New methods to analyze microbiome data for health conditions
Novel Computational Methods for Microbiome Data Analysis in Longitudinal Study
This study is working on new ways to look at the tiny organisms in our bodies over time to better understand health issues like obesity, diabetes, and cancer, so we can help people feel better by connecting changes in these organisms to their health.
Quick facts
| Grant type | R01 grant |
|---|---|
| Study type | NIH-funded research |
| Funding institution | New York University School of Medicine NIH-funded |
| Lab location | 1 site (New York, United States) |
| Project ID | NIH-11019830 on NIH RePORTER |
What this research studies
This research focuses on developing innovative computational methods to analyze microbiome data collected over time, which can help in understanding various health conditions such as obesity, diabetes, inflammatory bowel disease, and cancer. The project aims to create tools that can accurately identify and differentiate microbial strains and their genetic variants from raw sequencing data. By examining how these microbial strains evolve, the research seeks to link changes in the microbiome with specific health traits in individuals. This approach could enhance the clinical utility of microbiome studies and improve patient outcomes.

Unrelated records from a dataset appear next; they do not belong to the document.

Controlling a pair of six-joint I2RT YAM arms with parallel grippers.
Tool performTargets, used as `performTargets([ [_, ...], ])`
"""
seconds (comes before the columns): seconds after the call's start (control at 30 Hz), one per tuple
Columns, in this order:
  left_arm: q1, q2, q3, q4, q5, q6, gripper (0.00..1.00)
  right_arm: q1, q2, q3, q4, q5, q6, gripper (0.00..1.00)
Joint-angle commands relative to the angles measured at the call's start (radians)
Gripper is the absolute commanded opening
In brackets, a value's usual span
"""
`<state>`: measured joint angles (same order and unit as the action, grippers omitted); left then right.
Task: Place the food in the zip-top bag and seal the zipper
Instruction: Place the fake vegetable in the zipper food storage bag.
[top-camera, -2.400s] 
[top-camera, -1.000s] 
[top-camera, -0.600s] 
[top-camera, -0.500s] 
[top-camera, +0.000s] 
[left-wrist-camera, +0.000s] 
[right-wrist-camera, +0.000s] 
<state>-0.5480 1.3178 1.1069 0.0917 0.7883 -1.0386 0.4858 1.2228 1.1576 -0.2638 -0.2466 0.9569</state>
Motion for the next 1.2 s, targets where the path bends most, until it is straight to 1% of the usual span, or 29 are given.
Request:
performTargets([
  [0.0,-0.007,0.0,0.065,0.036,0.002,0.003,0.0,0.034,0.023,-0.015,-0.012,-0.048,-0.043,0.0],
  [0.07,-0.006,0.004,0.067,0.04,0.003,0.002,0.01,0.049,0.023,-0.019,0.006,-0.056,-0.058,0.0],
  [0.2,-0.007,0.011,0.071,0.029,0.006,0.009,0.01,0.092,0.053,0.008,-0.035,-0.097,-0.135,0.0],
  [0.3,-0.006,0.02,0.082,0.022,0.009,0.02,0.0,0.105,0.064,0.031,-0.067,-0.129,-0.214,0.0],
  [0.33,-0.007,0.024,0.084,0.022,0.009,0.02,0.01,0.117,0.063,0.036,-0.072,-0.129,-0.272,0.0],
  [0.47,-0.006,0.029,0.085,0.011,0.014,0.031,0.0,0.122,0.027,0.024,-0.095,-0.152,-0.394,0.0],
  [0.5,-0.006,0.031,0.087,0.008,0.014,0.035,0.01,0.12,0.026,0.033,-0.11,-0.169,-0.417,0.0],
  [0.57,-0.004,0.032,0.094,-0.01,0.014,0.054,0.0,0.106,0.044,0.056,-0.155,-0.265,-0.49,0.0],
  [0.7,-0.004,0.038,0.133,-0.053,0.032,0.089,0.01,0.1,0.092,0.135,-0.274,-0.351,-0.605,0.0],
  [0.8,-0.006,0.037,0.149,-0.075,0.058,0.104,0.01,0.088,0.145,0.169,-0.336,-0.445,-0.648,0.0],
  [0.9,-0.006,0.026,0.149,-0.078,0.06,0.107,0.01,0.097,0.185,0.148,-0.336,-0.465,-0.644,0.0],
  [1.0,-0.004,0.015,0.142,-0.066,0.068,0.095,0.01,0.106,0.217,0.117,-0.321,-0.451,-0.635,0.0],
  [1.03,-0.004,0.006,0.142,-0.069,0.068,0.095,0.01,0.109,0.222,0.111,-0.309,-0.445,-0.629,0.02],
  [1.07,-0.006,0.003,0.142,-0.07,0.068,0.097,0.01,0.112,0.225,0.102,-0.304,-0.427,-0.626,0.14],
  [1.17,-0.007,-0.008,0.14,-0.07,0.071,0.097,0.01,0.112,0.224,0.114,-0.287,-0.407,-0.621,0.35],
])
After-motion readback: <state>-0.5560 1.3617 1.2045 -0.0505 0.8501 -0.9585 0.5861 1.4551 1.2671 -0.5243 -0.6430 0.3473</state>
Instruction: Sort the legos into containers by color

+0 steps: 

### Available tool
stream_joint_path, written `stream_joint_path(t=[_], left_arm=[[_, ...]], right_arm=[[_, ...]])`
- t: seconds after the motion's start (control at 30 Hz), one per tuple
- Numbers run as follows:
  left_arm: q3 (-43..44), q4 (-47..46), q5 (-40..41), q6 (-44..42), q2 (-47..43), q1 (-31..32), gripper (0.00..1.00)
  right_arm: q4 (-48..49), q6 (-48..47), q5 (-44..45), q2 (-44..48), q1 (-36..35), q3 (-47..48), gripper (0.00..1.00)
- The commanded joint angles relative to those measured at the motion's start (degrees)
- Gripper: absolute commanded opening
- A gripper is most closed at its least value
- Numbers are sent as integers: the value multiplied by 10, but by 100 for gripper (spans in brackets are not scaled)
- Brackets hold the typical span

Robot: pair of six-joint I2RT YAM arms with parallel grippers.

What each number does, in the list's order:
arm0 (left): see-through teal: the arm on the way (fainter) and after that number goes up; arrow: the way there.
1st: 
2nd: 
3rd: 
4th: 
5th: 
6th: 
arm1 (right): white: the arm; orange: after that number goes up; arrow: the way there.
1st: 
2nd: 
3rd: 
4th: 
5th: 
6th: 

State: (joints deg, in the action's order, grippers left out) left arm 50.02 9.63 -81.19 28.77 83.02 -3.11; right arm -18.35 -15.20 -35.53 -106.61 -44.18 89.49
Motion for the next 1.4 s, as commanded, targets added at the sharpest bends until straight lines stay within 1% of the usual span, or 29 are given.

Who could benefit from this research
Good fit: Ideal candidates for this research include individuals suffering from obesity, diabetes, inflammatory bowel disease, or cancer who are interested in understanding the role of their microbiome in their health.
Not a fit: Patients without any of the targeted conditions or those not interested in microbiome analysis may not benefit from this research.
Why it matters
Potential benefit: If successful, this research could lead to more precise diagnostics and personalized treatment strategies based on an individual's microbiome.
How similar studies have performed: Other research has shown promising results using similar computational approaches in microbiome studies, indicating potential for success in this novel methodology.
Where this research is happening
New York, United States
- New York University School of Medicine — New York, United States (Active)
Researchers
- Principal investigator: Li, Huilin — New York University School of Medicine
- Study coordinator: Li, Huilin
About this research
- This is an active NIH-funded research project — typically early-stage science, not a clinical trial accepting patient enrollment.
- Some NIH-funded labs run parallel clinical studies or seek volunteers for related work. To check, contact the principal investigator or institution listed above.
- For full project details, budget, and progress reports, visit the official NIH RePORTER page below.